After surgery, Chip was unfortunately still in a comatose state. In discussing with his family that his numbers are improving, we had to address the hard truth that Chip might not ever wake up. His condition could be due to brain damage sustained from how low his blood sugar and blood pressure were initially. Since Chip was otherwise improving, his care was continued in the hopes that he just needed more time. Chip was getting IV fluids, antibiotics, heparin to prevent unwanted blood clots to his brain/lungs/limbs, food through a feeding tube, and a urinary catheter to keep him clean. Additionally, with the help of Sam Blake, our Certified Canine Rehabilitation Practitioner (CCRP) from our Physical Rehabilitation department, Chip was being treated to keep his limbs and joints healthy and prevent pressure sores while he was immobile.
Quite suddenly, Chip woke up! While he was still unable to get up and move around on his own and had pretty bad tremors, he was awake and hungry! (When discussing his feeding tube placement, Chip’s family actually stated that “If Chip is awake, he’ll be hungry”).
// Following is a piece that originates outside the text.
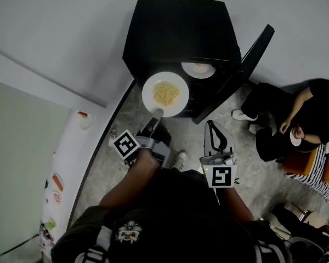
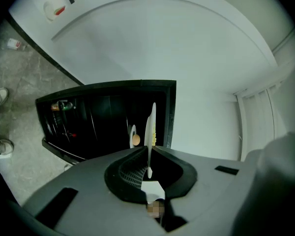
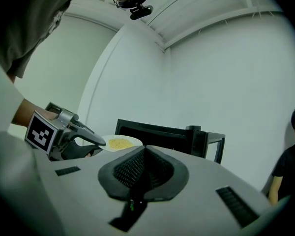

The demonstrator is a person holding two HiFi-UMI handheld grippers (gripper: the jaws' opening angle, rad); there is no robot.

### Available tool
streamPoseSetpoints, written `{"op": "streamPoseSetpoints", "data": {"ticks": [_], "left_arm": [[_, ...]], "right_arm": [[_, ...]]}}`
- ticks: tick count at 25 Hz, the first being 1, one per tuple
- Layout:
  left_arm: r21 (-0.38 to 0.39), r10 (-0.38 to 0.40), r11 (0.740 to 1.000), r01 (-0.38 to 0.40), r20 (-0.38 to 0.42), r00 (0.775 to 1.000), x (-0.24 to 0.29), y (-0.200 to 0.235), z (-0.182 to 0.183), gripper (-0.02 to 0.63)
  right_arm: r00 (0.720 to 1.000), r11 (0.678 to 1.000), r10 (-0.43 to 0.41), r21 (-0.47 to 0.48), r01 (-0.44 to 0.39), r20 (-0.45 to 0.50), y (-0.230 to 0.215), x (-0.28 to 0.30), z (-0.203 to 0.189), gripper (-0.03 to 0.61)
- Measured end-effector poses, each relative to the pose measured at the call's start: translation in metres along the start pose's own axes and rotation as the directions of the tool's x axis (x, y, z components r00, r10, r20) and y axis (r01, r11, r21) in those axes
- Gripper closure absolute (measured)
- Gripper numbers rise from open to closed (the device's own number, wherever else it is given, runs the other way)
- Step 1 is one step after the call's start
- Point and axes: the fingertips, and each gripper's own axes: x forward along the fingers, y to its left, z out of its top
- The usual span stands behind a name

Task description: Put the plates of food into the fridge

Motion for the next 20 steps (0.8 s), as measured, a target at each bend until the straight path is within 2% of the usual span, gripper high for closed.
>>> {"op": "streamPoseSetpoints", "data": {"ticks": [6, 13, 20], "left_arm": [[0.013, 0.015, 1.0, -0.015, 0.021, 1.0, 0.017, 0.027, 0.016, 0.58], [0.075, 0.064, 0.995, -0.068, 0.056, 0.996, 0.046, 0.065, 0.042, 0.581], [0.043, 0.092, 0.995, -0.096, 0.087, 0.992, 0.075, 0.079, 0.057, 0.581]], "right_arm": [[0.999, 1.0, 0.009, 0.013, -0.008, -0.043, 0.001, 0.004, -0.021, 0.554], [0.998, 0.998, 0.036, 0.055, -0.033, -0.054, 0.012, 0.017, -0.031, 0.554], [0.997, 0.998, 0.049, 0.052, -0.046, -0.056, 0.015, 0.027, -0.037, 0.554]]}}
We continued rehabilitation with him to encourage muscle strength and coordination. Chip continued to eat and take his medications and his blood values improved significantly. He proved his family correct that he still had a lot of life left in him. Then, during one overnight shift, he got up on his own and walked out of his cage to explore the ICU. He was still weak and had tremors, but this was a shocking change and had the overnight staff floored.
Chip was discharged a few days later with continued rehabilitation instructions for his family at home. He has been following up with his long-term team in Richmond and is doing great! His family reports that you wouldn’t even know he was ever sick. Sometimes it takes a village, or in this case, an entire hospital to treat our patients. The staff at Virginia Veterinary Centers in Fredericksburg were happy to have been able to provide this care to Chip and his family.